Task description:
Return the lines exactly as they stand, from the first of the material through the line containing "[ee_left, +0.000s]".

Data for review:
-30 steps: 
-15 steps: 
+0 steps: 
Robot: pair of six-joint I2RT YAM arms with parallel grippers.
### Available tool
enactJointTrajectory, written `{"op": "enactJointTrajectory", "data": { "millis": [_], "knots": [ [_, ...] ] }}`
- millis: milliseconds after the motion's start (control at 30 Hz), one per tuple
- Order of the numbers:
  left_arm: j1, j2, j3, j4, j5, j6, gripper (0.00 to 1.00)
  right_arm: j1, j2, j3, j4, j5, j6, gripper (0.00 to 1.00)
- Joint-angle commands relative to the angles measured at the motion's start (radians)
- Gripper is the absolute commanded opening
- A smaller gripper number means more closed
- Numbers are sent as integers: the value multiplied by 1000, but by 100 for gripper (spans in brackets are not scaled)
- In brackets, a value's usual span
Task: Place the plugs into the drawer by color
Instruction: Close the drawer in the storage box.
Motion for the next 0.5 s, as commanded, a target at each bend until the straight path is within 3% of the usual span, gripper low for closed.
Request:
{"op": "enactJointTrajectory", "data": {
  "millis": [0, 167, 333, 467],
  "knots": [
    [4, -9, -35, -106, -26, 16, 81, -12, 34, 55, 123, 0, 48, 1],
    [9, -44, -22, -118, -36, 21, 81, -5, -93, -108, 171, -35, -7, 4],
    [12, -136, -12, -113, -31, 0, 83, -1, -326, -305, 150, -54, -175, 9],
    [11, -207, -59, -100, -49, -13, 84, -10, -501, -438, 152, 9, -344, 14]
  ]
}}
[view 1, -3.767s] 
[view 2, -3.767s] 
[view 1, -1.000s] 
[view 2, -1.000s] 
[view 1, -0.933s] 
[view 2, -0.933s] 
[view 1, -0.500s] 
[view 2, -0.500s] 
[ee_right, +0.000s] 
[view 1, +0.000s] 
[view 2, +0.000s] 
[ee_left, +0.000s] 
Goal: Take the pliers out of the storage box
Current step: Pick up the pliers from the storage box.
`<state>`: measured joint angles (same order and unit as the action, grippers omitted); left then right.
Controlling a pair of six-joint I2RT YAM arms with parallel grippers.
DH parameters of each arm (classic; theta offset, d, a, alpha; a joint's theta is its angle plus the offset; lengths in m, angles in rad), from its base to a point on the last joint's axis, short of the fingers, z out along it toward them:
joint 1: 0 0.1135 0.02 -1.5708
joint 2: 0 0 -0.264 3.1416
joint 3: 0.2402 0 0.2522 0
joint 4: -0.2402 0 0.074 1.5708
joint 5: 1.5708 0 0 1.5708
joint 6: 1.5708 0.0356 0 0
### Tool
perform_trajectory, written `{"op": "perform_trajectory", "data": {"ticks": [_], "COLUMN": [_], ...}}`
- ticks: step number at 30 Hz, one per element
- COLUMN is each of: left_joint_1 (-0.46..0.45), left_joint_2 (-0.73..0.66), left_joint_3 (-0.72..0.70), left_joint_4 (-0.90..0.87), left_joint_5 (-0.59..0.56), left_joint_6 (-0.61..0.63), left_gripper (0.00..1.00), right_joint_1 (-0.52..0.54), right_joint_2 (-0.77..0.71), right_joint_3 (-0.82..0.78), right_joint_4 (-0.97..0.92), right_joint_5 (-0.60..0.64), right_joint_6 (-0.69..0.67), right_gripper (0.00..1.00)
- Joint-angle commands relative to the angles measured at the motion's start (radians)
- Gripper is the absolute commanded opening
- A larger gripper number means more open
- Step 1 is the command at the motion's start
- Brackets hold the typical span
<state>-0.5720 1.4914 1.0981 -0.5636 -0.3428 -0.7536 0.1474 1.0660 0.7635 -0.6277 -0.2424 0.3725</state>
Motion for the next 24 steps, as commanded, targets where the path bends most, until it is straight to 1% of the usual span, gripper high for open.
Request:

Task result:
-30 steps: 
-15 steps: 
+0 steps: 
Robot: pair of six-joint I2RT YAM arms with parallel grippers.
### Available tool
enactJointTrajectory, written `{"op": "enactJointTrajectory", "data": { "millis": [_], "knots": [ [_, ...] ] }}`
- millis: milliseconds after the motion's start (control at 30 Hz), one per tuple
- Order of the numbers:
  left_arm: j1, j2, j3, j4, j5, j6, gripper (0.00 to 1.00)
  right_arm: j1, j2, j3, j4, j5, j6, gripper (0.00 to 1.00)
- Joint-angle commands relative to the angles measured at the motion's start (radians)
- Gripper is the absolute commanded opening
- A smaller gripper number means more closed
- Numbers are sent as integers: the value multiplied by 1000, but by 100 for gripper (spans in brackets are not scaled)
- In brackets, a value's usual span
Task: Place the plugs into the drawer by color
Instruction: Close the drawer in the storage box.
Motion for the next 0.5 s, as commanded, a target at each bend until the straight path is within 3% of the usual span, gripper low for closed.
Request:
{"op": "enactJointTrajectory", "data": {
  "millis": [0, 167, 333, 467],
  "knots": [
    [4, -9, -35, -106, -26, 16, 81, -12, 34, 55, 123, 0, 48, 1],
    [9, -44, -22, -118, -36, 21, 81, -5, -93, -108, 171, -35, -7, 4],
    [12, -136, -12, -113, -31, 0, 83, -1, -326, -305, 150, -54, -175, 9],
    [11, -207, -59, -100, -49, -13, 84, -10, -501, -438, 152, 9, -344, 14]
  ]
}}
[view 1, -3.767s] 
[view 2, -3.767s] 
[view 1, -1.000s] 
[view 2, -1.000s] 
[view 1, -0.933s] 
[view 2, -0.933s] 
[view 1, -0.500s] 
[view 2, -0.500s] 
[ee_right, +0.000s] 
[view 1, +0.000s] 
[view 2, +0.000s] 
[ee_left, +0.000s] 

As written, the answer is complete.